Even though we Christians struggle, suffer and slip at times, the promise of Heaven through God’s grace always remains. Standing under the shelter of these truths is the place that the Christian should call home. Listen to Paul talk about it in 2 Corinthians 4:
“We are pressed on every side by troubles, but we are not crushed. We are perplexed, but not driven to despair. We are hunted down, but never abandoned by God. We get knocked down, but we are not destroyed. Through suffering, our bodies continue to share in the death of Jesus so that the life of Jesus may also be seen in our bodies…
…We know that God, who raised the Lord Jesus, will also raise us with Jesus and present us to Himself together with you. All of this is for your benefit. And as God’s grace reaches more and more people, there will be great thanksgiving, and God will receive more and more glory.

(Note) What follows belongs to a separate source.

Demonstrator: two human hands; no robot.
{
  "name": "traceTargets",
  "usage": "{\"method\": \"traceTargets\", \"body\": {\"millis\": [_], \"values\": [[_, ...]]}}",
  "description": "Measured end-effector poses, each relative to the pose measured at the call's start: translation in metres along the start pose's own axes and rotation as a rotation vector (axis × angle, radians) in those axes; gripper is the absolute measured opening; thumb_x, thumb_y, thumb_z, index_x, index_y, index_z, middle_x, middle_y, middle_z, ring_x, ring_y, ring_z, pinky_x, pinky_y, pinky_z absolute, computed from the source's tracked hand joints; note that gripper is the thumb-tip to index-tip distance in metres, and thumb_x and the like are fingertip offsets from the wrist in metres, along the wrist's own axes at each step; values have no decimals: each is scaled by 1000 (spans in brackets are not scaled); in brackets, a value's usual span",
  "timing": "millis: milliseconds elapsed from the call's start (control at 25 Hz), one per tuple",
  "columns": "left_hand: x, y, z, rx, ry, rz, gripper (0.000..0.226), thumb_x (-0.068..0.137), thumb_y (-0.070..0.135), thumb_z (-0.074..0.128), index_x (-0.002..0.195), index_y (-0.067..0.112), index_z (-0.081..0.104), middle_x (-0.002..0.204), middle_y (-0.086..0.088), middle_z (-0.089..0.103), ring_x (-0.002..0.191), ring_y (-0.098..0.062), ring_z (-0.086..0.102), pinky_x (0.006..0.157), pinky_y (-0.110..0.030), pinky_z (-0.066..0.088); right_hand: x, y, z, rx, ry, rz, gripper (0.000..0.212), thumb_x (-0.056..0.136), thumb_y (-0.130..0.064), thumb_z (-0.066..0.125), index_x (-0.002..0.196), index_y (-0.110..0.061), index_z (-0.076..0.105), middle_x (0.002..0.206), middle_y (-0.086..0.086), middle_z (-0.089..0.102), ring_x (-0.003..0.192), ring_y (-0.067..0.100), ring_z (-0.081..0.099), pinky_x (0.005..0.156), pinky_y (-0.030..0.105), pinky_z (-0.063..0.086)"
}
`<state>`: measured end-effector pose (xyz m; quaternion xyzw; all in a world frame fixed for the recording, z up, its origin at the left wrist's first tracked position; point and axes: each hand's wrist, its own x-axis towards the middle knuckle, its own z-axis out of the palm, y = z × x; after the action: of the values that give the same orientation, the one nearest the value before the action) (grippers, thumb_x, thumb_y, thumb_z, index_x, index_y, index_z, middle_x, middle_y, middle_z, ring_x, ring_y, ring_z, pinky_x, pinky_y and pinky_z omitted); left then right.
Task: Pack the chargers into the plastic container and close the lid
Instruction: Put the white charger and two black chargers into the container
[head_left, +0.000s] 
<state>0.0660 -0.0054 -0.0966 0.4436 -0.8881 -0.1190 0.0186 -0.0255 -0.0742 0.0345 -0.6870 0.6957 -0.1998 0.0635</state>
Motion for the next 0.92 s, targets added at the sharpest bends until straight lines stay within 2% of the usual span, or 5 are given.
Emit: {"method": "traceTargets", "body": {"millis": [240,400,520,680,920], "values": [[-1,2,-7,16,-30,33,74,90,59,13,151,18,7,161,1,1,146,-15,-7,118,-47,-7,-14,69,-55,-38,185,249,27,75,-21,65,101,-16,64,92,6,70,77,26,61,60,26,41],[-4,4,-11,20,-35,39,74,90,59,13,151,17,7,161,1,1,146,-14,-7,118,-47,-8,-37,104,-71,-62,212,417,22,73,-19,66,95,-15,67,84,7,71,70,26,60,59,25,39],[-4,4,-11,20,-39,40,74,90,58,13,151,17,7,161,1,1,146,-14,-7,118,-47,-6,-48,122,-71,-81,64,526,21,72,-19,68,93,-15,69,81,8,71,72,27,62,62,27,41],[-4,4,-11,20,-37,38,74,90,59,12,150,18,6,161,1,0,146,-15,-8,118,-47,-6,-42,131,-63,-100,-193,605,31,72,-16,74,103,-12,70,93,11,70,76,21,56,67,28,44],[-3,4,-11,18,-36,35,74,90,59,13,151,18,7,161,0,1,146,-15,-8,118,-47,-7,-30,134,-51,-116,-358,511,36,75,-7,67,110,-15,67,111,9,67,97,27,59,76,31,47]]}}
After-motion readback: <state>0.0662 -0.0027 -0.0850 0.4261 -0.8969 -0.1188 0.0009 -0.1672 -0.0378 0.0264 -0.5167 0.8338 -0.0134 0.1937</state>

That is why we never give up. Though our bodies are dying, our spirits are being renewed every day. For our present troubles are small and won’t last very long. Yet they produce for us a glory that vastly outweighs them and will last forever! So we don’t look at the troubles we can see now; rather, we fix our gaze on things that cannot be seen. For the things we see now will soon be gone, but the things we cannot see will last forever.”
All of this text reveals of the guts of true hope. Just like in the dead of winter, we rest in the fact that Spring always comes and it is always good. Where I live, we have broken snow and temperature records this year, but none of that deters my belief in the near arrival of Spring. The more harsh our winter is, the more sweet the relief will be when Spring finally comes.
So it is with the believer’s inheritance in Christ Jesus! He is coming soon and when He does all will be made right again. Justice will be exacted; wounds will be healed; the dead will rise again; the pain will permanently subside and perfect joy will be rewarded to all of God’s children!
And for now, the believer who dwells and meditates and rests upon this reality has a true place to call home. We strive and struggle through all of our winter moments in this life in order to maintain a spiritually healthy home in our hearts…until God finally calls us to our true Home – A New Heaven and a New Earth!
Consider taking this March – this dead of winter time – to allow Christ to call you home: both in growing your trust in His promises and actively anticipating that glorious moment when we are finally called home.